Nothing but the images is to be left out of your exact copy of the entries.

◆ ◆ ◆ ◆ ◆ ◆ ◆

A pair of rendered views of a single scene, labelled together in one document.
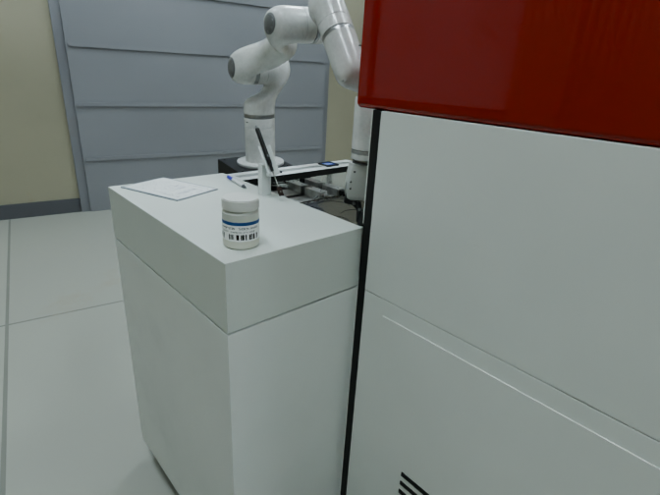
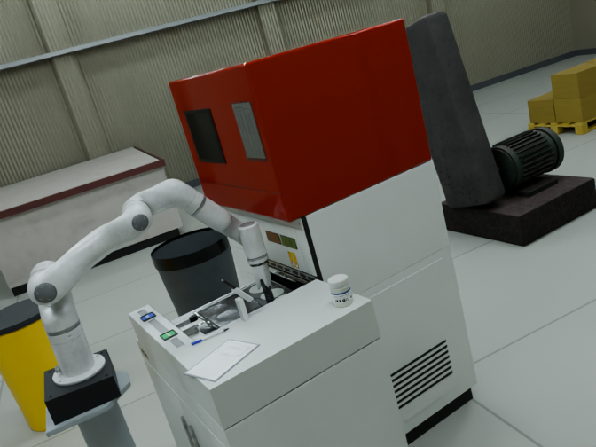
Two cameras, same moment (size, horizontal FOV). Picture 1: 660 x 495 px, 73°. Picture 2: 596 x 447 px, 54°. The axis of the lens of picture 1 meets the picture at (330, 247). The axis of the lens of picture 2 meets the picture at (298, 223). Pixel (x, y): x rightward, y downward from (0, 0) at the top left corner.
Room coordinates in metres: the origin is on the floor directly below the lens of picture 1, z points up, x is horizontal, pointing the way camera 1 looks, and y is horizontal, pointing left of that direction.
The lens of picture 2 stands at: (0.38, 1.98, 1.85)
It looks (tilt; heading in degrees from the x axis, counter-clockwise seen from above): 17 degrees down; 286
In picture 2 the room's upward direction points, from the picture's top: 16 degrees counter-clockwise
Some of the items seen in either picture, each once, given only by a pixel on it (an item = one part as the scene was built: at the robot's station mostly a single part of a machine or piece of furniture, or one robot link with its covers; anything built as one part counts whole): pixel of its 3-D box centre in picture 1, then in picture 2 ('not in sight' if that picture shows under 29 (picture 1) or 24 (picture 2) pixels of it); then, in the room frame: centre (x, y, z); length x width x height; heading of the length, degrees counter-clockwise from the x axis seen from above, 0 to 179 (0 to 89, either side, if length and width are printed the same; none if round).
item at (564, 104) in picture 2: not in sight; (584, 92); (-1.38, -5.85, 0.35); 1.26 x 0.85 x 0.70; 35
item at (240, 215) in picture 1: (241, 220); (341, 290); (0.81, 0.17, 1.01); 0.07 x 0.07 x 0.10
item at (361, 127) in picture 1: (371, 123); (251, 239); (1.16, -0.09, 1.17); 0.09 x 0.08 x 0.13; 124
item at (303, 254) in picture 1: (225, 232); (276, 344); (1.05, 0.27, 0.89); 0.62 x 0.35 x 0.14; 43
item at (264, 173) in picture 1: (267, 171); (244, 301); (1.16, 0.18, 1.03); 0.06 x 0.04 x 0.13; 43
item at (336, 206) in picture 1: (358, 215); (250, 304); (1.25, -0.08, 0.90); 0.34 x 0.34 x 0.01; 43
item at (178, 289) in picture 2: not in sight; (204, 286); (2.22, -1.68, 0.36); 0.56 x 0.56 x 0.72
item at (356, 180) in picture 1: (364, 178); (262, 272); (1.16, -0.08, 1.03); 0.10 x 0.07 x 0.11; 98

◆ ◆ ◆ ◆ ◆ ◆ ◆

#### EXERCISE OUTPUT
A pair of rendered views of a single scene, labelled together in one document.
Two cameras, same moment (size, horizontal FOV). Picture 1: 660 x 495 px, 73°. Picture 2: 596 x 447 px, 54°. The axis of the lens of picture 1 meets the picture at (330, 247). The axis of the lens of picture 2 meets the picture at (298, 223). Pixel (x, y): x rightward, y downward from (0, 0) at the top left corner.
Room coordinates in metres: the origin is on the floor directly below the lens of picture 1, z points up, x is horizontal, pointing the way camera 1 looks, and y is horizontal, pointing left of that direction.
The lens of picture 2 stands at: (0.38, 1.98, 1.85)
It looks (tilt; heading in degrees from the x axis, counter-clockwise seen from above): 17 degrees down; 286
In picture 2 the room's upward direction points, from the picture's top: 16 degrees counter-clockwise
Some of the items seen in either picture, each once, given only by a pixel on it (an item = one part as the scene was built: at the robot's station mostly a single part of a machine or piece of furniture, or one robot link with its covers; anything built as one part counts whole): pixel of its 3-D box centre in picture 1, then in picture 2 ('not in sight' if that picture shows under 29 (picture 1) or 24 (picture 2) pixels of it); then, in the room frame: centre (x, y, z); length x width x height; heading of the length, degrees counter-clockwise from the x axis seen from above, 0 to 179 (0 to 89, either side, if length and width are printed the same; none if round).
item at (564, 104) in picture 2: not in sight; (584, 92); (-1.38, -5.85, 0.35); 1.26 x 0.85 x 0.70; 35
item at (240, 215) in picture 1: (241, 220); (341, 290); (0.81, 0.17, 1.01); 0.07 x 0.07 x 0.10
item at (361, 127) in picture 1: (371, 123); (251, 239); (1.16, -0.09, 1.17); 0.09 x 0.08 x 0.13; 124
item at (303, 254) in picture 1: (225, 232); (276, 344); (1.05, 0.27, 0.89); 0.62 x 0.35 x 0.14; 43
item at (264, 173) in picture 1: (267, 171); (244, 301); (1.16, 0.18, 1.03); 0.06 x 0.04 x 0.13; 43
item at (336, 206) in picture 1: (358, 215); (250, 304); (1.25, -0.08, 0.90); 0.34 x 0.34 x 0.01; 43
item at (178, 289) in picture 2: not in sight; (204, 286); (2.22, -1.68, 0.36); 0.56 x 0.56 x 0.72
item at (356, 180) in picture 1: (364, 178); (262, 272); (1.16, -0.08, 1.03); 0.10 x 0.07 x 0.11; 98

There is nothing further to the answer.